At $380 per share, an acquisition would be the largest this year in any industry and would surpass Pfizer’s $116 billion purchase of Warner-Lambert Co. in 2000 as the biggest-ever transaction between drug companies, the data compiled by Bloomberg show. Representatives for Allergan and Pfizer declined to comment.
The transaction would strengthen Pfizer’s brand-name drug business and could pave the way for an eventual split in two. Allergan’s market value of $119 billion could also allow the U.S. drugmaker to transfer its headquarters to Ireland. An inversion requires a large foreign target in order to clear U.S. tax rules, and was one of the reasons Pfizer sought to acquire AstraZeneca Plc last year, before eventually withdrawing its proposal.
The Treasury Department has attempted to deal with inversions before, issuing a notice in September 2014 to make it harder for U.S. companies to borrow against their foreign cash to finance that type of structure. The Treasury notice last year affected a handful of pending deals, but not all of them.
By September 2014, Burger King Worldwide Inc., Medtronic Inc. and Mylan Inc. were all in the process of inverting -- and all eventually completed those deals. Others fell apart -- AbbVie Inc. dropped a $52 billion purchase of Shire Plc, in what would have been the largest tax inversion to date, blaming the proposed Treasury rules.
The Treasury’s guidance could affect deals even if the proposed changes are beyond its authority, Evercore ISI analyst Terry Haines said in a note to clients on Wednesday. The department “never has to go final with the rules to get what it wants, which is stopping more inversions,” Haines wrote.
Pfizer and Allergan were moving toward a plan to make Allergan’s Brent Saunders chief executive officer of the combined firm, people with knowledge of the matter said on Nov. 11.
The purchase would also keep Pfizer on track if it decides to go forward with a split into two companies, an option that Chief Executive Officer Ian Read has raised as a possibility. One business would focus on older, soon-to-be-generic drugs, while the other would develop and market new brand-name products.
Allergan’s portfolio, which includes top-selling brands like the anti-wrinkle injection Botox and the Alzheimer’s drug Namenda, would help beef up Pfizer’s brand-name drug business before splitting it off.
Pfizer earlier this year bought Hospira Inc. in a transaction valued at about $17 billion. The acquisition of Hospira, which makes generic injectable drugs and devices to deliver them, was intended to bolster Pfizer’s established drugs business, which includes off-patent medicine with slow growth and strong cash flow.

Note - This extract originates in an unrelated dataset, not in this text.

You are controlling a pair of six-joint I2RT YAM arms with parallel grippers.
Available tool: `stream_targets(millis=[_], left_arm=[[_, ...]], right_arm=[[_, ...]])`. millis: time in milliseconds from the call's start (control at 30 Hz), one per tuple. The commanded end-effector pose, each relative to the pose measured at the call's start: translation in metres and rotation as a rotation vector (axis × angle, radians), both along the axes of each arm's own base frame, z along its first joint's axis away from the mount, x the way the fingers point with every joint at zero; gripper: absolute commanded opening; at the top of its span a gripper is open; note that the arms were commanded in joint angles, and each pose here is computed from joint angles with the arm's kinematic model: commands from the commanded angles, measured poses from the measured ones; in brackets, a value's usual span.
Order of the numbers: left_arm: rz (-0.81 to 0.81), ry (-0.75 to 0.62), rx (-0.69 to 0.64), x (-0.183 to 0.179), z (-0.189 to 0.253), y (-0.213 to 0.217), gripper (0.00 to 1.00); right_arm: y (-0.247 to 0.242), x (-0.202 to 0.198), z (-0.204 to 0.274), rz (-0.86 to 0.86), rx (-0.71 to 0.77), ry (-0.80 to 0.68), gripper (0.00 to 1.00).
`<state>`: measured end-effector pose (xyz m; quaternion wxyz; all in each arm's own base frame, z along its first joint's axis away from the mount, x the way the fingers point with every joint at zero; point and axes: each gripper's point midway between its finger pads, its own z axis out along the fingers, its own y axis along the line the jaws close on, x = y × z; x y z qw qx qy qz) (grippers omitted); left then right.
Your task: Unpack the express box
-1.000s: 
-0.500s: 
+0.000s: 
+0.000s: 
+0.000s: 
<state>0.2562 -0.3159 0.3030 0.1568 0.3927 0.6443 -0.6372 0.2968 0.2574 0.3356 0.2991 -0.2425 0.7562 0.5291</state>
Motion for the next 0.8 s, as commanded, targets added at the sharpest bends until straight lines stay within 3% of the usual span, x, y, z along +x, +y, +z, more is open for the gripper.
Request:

Allergan is itself the result of an acquisition earlier this year. It was purchased by Actavis Plc, which took on the Allergan name. Pfizer looked at Actavis as a potential acquisition, people familiar with the matter said last year.
Allergan has more than 70 projects in mid- to late-stage development, according to a Nov. 4 conference call. It has acquired a number of companies as it expands its branded-drugs business after agreeing to sell its generics arm to Israeli rival Teva Pharmaceutical Industries Ltd. for about $40.5 billion. The company has topped earnings estimates for the past eight quarters, positioning it as an attractive addition to Pfizer’s portfolio.
Pfizer has been looking for its next big hit after patents expired for its cholesterol drug Lipitor and arthritis drug Celebrex. The company, which reported $49.6 billion in revenue last year, in September raised its profit forecast for 2015.